Write out again, exactly, the lines of the listing below from the first one through the one that contains "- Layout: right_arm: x", and no other lines.

AVAILABLE DATA:
———

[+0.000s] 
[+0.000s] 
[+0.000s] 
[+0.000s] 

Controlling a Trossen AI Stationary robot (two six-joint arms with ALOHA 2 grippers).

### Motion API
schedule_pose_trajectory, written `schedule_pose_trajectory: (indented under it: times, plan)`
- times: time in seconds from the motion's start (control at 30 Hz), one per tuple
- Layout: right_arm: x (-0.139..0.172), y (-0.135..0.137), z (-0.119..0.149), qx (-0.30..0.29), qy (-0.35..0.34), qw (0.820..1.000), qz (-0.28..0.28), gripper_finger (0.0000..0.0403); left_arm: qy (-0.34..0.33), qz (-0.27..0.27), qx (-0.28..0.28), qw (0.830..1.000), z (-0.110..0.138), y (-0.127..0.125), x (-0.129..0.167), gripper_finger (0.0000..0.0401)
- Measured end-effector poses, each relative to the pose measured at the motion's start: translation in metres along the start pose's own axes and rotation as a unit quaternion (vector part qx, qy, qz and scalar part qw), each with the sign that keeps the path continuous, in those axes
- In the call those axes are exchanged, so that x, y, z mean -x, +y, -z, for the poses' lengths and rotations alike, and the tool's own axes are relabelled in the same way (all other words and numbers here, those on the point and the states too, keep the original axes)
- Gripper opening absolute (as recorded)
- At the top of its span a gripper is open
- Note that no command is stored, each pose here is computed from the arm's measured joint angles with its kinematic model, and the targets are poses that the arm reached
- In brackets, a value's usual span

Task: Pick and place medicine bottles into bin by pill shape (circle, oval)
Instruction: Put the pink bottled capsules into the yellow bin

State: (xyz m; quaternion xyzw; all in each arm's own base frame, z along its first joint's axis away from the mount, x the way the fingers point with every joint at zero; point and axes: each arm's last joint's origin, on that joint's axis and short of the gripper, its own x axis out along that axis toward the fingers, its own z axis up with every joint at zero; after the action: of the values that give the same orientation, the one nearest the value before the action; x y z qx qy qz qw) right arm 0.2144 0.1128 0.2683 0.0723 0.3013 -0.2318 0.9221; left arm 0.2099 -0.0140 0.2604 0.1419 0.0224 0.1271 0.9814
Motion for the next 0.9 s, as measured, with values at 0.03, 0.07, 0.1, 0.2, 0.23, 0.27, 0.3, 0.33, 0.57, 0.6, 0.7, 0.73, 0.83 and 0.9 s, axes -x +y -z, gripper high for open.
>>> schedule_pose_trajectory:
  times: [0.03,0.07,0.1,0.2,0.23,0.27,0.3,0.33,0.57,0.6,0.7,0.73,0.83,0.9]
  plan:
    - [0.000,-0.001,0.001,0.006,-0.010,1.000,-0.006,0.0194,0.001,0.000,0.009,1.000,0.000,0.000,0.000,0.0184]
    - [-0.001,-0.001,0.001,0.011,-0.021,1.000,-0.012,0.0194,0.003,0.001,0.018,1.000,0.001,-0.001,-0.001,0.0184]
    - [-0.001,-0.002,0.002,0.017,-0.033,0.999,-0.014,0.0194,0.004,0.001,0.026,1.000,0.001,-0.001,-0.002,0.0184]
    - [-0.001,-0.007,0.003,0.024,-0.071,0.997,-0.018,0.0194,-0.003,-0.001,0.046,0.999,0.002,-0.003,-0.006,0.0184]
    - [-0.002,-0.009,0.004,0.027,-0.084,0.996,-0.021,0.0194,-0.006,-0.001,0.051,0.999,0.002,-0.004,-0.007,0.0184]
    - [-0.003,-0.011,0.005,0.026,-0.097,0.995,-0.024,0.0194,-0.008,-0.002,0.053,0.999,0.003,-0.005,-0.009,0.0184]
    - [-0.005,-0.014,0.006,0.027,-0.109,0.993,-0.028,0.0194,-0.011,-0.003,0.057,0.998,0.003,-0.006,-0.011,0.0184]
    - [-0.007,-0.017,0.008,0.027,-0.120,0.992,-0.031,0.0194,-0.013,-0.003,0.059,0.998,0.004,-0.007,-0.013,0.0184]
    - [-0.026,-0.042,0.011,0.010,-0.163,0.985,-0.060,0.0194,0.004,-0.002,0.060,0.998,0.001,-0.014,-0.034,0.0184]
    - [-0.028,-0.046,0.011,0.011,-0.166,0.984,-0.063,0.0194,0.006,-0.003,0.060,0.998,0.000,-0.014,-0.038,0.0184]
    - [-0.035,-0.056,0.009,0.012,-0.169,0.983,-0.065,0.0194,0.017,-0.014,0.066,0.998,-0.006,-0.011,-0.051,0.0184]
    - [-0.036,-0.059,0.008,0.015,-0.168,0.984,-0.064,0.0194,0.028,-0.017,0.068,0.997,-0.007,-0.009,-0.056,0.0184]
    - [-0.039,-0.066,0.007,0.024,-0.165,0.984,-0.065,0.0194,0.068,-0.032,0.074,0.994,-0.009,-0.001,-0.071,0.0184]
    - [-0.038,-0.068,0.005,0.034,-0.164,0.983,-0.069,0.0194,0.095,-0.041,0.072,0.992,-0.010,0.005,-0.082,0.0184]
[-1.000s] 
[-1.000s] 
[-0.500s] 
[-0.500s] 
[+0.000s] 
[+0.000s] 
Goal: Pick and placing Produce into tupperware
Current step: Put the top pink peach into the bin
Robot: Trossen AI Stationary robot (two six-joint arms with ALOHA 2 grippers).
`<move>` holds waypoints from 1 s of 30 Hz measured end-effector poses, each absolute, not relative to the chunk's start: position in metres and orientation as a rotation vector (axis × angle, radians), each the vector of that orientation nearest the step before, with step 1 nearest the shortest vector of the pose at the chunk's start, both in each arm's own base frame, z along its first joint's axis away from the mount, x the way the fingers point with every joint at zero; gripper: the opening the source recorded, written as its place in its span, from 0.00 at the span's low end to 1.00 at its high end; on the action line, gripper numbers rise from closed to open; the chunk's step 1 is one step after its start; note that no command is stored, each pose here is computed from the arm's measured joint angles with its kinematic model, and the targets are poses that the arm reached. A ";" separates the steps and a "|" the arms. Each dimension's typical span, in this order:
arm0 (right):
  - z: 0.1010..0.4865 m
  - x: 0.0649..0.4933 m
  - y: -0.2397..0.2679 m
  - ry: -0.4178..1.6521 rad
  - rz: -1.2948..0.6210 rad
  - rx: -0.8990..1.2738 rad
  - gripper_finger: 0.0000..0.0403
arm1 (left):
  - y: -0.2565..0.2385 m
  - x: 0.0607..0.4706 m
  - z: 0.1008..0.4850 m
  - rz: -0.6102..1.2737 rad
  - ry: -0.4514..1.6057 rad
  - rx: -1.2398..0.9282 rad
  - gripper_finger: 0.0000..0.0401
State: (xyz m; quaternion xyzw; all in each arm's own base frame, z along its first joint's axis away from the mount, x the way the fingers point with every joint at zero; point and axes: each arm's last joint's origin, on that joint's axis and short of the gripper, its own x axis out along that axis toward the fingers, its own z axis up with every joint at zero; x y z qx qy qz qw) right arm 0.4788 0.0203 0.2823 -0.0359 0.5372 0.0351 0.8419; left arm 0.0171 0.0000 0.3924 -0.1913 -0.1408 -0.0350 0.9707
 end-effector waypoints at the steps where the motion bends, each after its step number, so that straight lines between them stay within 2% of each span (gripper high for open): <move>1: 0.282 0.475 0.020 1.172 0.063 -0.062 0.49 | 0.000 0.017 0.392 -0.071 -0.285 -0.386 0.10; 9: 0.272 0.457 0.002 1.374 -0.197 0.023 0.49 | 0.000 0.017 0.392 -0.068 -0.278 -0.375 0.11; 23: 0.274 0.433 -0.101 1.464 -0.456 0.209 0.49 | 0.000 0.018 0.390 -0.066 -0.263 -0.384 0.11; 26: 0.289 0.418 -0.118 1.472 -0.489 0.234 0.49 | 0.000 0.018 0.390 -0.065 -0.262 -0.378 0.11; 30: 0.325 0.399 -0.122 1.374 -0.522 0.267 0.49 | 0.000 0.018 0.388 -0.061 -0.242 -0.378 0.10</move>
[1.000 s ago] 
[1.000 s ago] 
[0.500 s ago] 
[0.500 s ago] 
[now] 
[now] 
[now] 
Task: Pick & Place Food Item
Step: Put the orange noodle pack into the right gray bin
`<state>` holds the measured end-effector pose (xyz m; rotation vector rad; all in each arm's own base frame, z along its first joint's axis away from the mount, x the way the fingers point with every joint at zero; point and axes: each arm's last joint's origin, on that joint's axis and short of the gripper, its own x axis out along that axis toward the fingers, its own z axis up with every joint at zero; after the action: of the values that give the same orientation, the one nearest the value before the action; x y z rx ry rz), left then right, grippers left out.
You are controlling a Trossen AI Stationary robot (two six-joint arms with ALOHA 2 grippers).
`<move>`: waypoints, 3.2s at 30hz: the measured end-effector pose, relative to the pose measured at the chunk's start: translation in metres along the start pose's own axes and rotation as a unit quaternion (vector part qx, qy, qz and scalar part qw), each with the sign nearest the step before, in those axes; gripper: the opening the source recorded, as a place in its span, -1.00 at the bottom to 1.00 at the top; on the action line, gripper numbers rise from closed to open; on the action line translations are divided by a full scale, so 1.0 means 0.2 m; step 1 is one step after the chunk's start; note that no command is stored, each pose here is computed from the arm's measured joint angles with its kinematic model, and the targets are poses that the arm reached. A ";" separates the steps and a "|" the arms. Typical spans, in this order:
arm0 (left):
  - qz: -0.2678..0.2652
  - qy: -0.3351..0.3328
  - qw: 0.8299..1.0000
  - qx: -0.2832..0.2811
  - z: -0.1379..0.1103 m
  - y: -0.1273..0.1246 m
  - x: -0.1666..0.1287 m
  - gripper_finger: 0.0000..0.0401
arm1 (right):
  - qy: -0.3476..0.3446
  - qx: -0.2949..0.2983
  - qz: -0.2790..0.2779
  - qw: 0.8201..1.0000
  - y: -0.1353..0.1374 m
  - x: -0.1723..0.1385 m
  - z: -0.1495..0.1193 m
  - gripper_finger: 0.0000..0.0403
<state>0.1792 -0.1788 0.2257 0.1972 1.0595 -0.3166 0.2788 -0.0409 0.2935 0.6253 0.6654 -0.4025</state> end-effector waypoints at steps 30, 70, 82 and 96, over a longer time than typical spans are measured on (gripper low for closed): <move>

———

ANSWER SECTION:
[+0.000s] 
[+0.000s] 
[+0.000s] 
[+0.000s] 

Controlling a Trossen AI Stationary robot (two six-joint arms with ALOHA 2 grippers).

### Motion API
schedule_pose_trajectory, written `schedule_pose_trajectory: (indented under it: times, plan)`
- times: time in seconds from the motion's start (control at 30 Hz), one per tuple
- Layout: right_arm: x (-0.139..0.172), y (-0.135..0.137), z (-0.119..0.149), qx (-0.30..0.29), qy (-0.35..0.34), qw (0.820..1.000), qz (-0.28..0.28), gripper_finger (0.0000..0.0403); left_arm: qy (-0.34..0.33), qz (-0.27..0.27), qx (-0.28..0.28), qw (0.830..1.000), z (-0.110..0.138), y (-0.127..0.125), x (-0.129..0.167), gripper_finger (0.0000..0.0401)

The output has nothing more to it.